Beginning March 5 on Virtual Cinema is Gustav Stickley: American Craftsman, a new documentary by Herb Stratford that offers an in-depth look at the founder of the American Arts and Crafts movement. Fans of design and history will love this riveting story of the man who built an empire devoted to home furnishings, utilitarian architecture and even farm-to-table eating (before that was a thing).

Please let me know if you'd like to add it to your schedule, or see a screener.

 
The rise, fall and resurrection of the father of the American Arts and Crafts movement is told in the new documentary Gustav Stickley: American Craftsman.

The film offers an unprecedented look at the life and works of Stickley as told through interviews, archival materials, and a close examination of his most iconic works. It traces the development and evolution of Stickley's unique style as well as the creation of his diverse businesses, including furniture manufacturing, a ground-breaking Manhattan store, and the Craftsman Magazine and Craftsman Farms — a progenitor of the farm-to-table movement.
 
The film visits several key locations in Stickley's lifetime, including his Syracuse home, where he created his first arts and crafts interior, and the pump house at Skaneateles Lake in upstate New York, which he restored as a summer family camp. We also meet some of the talented collaborators Stickley surrounded himself with, such as Harvey Ellis, Lamont Warner and Irene Sargent.

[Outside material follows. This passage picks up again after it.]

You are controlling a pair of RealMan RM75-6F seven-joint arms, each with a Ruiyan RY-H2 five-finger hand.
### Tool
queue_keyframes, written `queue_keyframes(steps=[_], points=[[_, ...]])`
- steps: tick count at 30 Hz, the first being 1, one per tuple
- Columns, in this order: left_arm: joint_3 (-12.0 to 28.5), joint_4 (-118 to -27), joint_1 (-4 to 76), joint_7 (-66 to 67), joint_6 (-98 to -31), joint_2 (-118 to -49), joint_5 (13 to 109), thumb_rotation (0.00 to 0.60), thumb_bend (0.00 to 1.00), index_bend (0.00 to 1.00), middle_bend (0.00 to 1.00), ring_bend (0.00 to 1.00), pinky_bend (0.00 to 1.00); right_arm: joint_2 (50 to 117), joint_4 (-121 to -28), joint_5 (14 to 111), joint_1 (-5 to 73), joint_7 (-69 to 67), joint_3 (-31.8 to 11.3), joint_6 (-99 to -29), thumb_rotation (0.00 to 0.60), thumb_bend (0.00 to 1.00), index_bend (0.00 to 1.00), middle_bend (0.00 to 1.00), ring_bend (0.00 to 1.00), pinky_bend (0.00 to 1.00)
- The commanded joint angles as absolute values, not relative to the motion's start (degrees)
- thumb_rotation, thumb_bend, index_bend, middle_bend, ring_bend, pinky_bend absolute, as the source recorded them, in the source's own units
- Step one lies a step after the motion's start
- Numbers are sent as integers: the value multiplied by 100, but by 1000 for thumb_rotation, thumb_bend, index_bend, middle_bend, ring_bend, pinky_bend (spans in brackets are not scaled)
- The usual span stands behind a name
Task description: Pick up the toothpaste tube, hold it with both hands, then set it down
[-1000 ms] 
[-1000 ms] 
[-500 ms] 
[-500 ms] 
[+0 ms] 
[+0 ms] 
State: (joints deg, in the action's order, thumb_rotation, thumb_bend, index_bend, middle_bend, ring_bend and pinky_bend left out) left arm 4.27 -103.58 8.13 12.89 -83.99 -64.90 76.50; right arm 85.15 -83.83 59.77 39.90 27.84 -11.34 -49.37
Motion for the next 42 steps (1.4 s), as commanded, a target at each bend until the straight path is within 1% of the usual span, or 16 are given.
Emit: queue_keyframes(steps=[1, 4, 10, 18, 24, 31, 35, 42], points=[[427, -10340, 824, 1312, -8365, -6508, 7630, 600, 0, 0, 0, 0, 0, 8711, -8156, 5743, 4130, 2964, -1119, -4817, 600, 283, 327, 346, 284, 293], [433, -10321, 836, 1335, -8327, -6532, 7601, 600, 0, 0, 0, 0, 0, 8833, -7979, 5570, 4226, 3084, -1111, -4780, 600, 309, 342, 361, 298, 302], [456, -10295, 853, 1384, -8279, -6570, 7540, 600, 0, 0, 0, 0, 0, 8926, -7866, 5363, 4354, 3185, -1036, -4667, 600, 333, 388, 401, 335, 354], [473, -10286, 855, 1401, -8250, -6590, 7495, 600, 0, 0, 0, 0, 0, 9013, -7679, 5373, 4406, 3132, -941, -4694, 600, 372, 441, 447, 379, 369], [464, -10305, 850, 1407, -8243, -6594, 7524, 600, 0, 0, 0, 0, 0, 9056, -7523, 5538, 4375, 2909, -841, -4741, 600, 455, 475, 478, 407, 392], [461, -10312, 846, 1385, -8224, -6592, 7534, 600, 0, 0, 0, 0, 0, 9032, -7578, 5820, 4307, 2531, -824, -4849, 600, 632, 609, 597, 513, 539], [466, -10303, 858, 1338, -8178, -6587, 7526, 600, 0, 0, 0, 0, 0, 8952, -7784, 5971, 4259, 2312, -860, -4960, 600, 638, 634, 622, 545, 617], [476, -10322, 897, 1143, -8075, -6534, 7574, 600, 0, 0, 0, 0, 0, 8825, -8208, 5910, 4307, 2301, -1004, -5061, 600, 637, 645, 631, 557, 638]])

The film also details the eventual loss of his businesses, and, after several decades, the rebirth and recognition of the movement he inspired.

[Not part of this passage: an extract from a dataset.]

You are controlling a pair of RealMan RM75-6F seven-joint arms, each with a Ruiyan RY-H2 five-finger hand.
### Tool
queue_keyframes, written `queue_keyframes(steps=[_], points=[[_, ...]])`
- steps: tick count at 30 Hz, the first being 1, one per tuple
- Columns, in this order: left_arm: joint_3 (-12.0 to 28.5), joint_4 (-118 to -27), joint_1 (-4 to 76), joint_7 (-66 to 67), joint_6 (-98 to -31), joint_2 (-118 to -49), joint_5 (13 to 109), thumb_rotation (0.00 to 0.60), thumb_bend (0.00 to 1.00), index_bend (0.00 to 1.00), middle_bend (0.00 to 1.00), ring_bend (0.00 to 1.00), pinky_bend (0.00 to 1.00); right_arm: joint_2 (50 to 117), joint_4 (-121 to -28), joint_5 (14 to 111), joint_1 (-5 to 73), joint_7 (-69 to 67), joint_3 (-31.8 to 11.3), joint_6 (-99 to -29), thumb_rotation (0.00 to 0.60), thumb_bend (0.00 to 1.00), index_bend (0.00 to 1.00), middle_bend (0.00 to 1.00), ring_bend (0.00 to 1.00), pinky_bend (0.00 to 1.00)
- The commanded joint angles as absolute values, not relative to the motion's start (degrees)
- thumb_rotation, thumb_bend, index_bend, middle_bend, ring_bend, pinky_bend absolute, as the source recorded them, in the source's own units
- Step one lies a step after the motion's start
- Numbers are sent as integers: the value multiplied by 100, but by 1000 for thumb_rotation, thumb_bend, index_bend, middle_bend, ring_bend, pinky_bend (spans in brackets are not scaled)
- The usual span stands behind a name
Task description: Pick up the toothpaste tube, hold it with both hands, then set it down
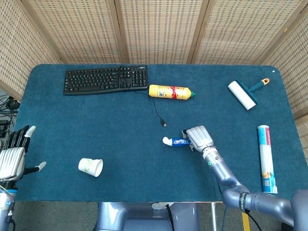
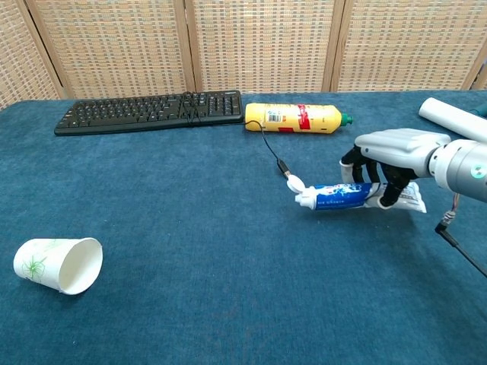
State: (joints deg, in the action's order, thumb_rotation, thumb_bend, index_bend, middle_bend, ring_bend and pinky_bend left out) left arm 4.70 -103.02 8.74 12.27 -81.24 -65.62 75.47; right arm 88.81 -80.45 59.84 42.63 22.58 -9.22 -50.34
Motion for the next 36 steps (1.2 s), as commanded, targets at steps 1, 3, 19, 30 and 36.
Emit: queue_keyframes(steps=[1, 3, 19, 30, 36], points=[[486, -10337, 923, 1075, -8036, -6517, 7604, 600, 0, 0, 0, 0, 0, 8804, -8297, 5867, 4347, 2345, -1062, -5078, 600, 637, 646, 632, 558, 639], [511, -10340, 976, 949, -7962, -6481, 7649, 600, 0, 0, 0, 0, 0, 8766, -8450, 5715, 4418, 2454, -1157, -5089, 600, 637, 648, 635, 560, 642], [1278, -9997, 2420, -436, -6817, -6915, 8197, 457, 0, 0, 0, 0, 0, 9057, -9056, 3807, 5672, 3367, -2048, -5203, 600, 636, 665, 654, 581, 675], [1705, -9810, 2972, -1296, -6776, -7569, 8115, 145, 0, 0, 0, 0, 0, 9430, -8864, 3500, 6124, 3569, -2036, -5378, 600, 637, 666, 655, 581, 675], [1905, -9526, 3333, -1646, -6724, -8217, 7881, 117, 0, 0, 0, 0, 0, 9773, -8618, 3257, 6395, 3627, -2083, -5482, 600, 637, 666, 655, 581, 675]])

Gustav Stickley: American Craftsman
A film by Herb Stratford
Opens March 5 on Virtual Cinema
68 minutes | color | Optional English subtitles
Ticket platform: Vimeo OTT | $10 ticket price | 72 hour viewing window

What is the Arts and Crafts Movement?

The Arts and Crafts movement emerged during the late Victorian period in England, the most industrialized country in the world at that time. Anxieties about industrial life fueled a positive revaluation of handcraftsmanship and precapitalist forms of culture and society. Arts and Crafts designers sought to improve standards of decorative design, believed to have been debased by mechanization, and to create environments in which beautiful and fine workmanship governed. The Arts and Crafts movement did not promote a particular style, but it did advocate reform as part of its philosophy and instigated a critique of industrial labor; as modern machines replaced workers, Arts and Crafts proponents called for an end to the division of labor and advanced the designer as craftsman.

The American Arts and Crafts movement was inextricably linked to the British movement and closely aligned with the work of William Morris (1834–1896)...who believed that industrialization alienated labor and created a dehumanizing distance between the designer and manufacturer. Morris strove to unite all the arts within the decoration of the home, emphasizing nature and simplicity of form.

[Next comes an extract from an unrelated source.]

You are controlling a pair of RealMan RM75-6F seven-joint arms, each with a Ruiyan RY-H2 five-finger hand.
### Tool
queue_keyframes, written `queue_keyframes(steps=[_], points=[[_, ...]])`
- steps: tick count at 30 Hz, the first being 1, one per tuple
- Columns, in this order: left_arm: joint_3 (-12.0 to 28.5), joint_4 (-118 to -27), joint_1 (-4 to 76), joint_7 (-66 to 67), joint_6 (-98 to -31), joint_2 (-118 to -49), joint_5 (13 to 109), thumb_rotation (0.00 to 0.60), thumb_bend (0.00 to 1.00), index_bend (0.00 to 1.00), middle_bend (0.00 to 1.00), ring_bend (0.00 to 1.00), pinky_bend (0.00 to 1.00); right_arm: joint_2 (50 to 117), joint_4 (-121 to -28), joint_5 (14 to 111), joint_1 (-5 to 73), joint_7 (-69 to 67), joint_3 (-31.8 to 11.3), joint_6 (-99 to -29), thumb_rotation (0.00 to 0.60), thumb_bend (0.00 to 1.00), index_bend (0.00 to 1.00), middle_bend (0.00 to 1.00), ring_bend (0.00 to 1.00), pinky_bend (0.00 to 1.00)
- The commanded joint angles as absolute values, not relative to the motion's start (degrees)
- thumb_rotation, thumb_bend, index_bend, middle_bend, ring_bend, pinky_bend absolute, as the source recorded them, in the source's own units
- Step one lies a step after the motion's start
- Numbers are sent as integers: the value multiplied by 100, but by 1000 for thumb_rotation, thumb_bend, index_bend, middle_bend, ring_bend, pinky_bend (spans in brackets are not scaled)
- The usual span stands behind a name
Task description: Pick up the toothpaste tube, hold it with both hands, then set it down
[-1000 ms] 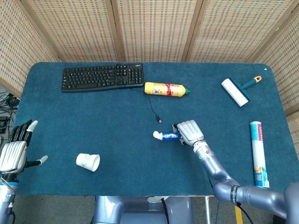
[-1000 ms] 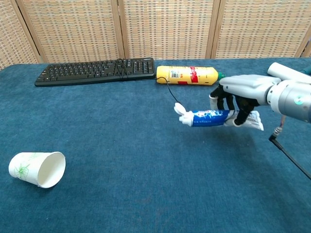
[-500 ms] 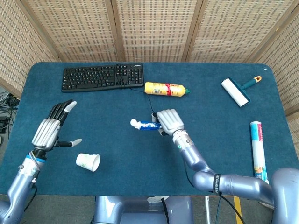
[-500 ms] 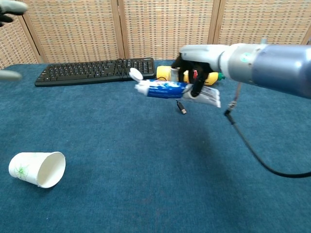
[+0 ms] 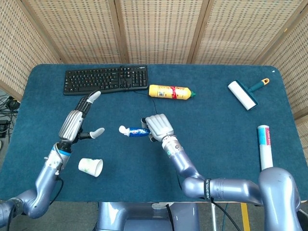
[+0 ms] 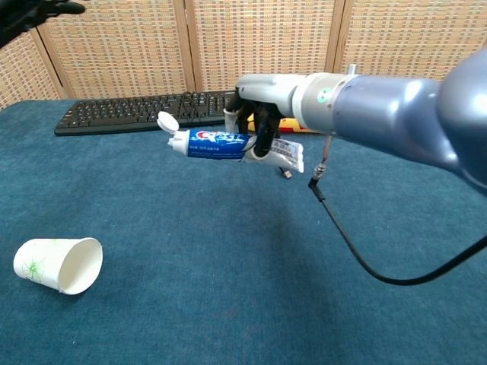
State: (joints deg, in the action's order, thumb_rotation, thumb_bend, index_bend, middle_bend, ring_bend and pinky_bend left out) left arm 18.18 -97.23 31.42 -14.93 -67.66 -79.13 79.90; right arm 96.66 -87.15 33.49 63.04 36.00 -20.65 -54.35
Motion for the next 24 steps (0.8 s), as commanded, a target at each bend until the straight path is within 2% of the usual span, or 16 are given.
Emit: queue_keyframes(steps=[1, 10, 15, 24], points=[[1907, -9471, 3386, -1681, -6694, -8318, 7837, 117, 0, 0, 0, 0, 0, 9808, -8588, 3233, 6424, 3634, -2073, -5491, 600, 637, 666, 655, 582, 675], [1923, -8941, 3802, -1750, -6445, -9079, 7577, 117, 0, 0, 0, 0, 0, 9957, -8493, 3286, 6505, 3566, -1975, -5523, 600, 637, 666, 655, 582, 674], [1981, -8573, 3918, -1993, -6585, -9608, 7504, 117, 0, 0, 0, 0, 0, 9987, -8534, 3320, 6522, 3528, -1948, -5552, 600, 637, 666, 655, 582, 674], [1976, -8194, 4075, -2169, -6541, -9988, 7477, 117, 0, 0, 0, 0, 0, 9996, -8583, 3304, 6556, 3512, -1926, -5593, 600, 637, 666, 655, 582, 674]])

Diversity persevered within the American Arts and Crafts movement as a mixture of individuals worked in diverse locations. Gustav Stickley (1858–1942), founder of The United Crafts (later known as the Craftsman Workshops), was a proselytizer of the craftsman ideal. Emulating William Morris’s production through guild manufacture of his furniture, Stickley believed that mass-produced furniture was poorly constructed and overly complicated in design. Stickley set out to improve American taste through “craftsman” or “mission” furniture with designs governed by honest construction, simple lines, and quality material. He also published the highly influential The Craftsman (1901–16), a beacon for the American Arts and Crafts movement.

The rise of urban centers and the inevitability of technology presaged the end of the Arts and Crafts movement...By the 1920s, machine-age modernity and the pursuit of a national identity had captured the attention of designers and consumers, bringing an end to the handcrafted nature of the Arts and Crafts movement in America.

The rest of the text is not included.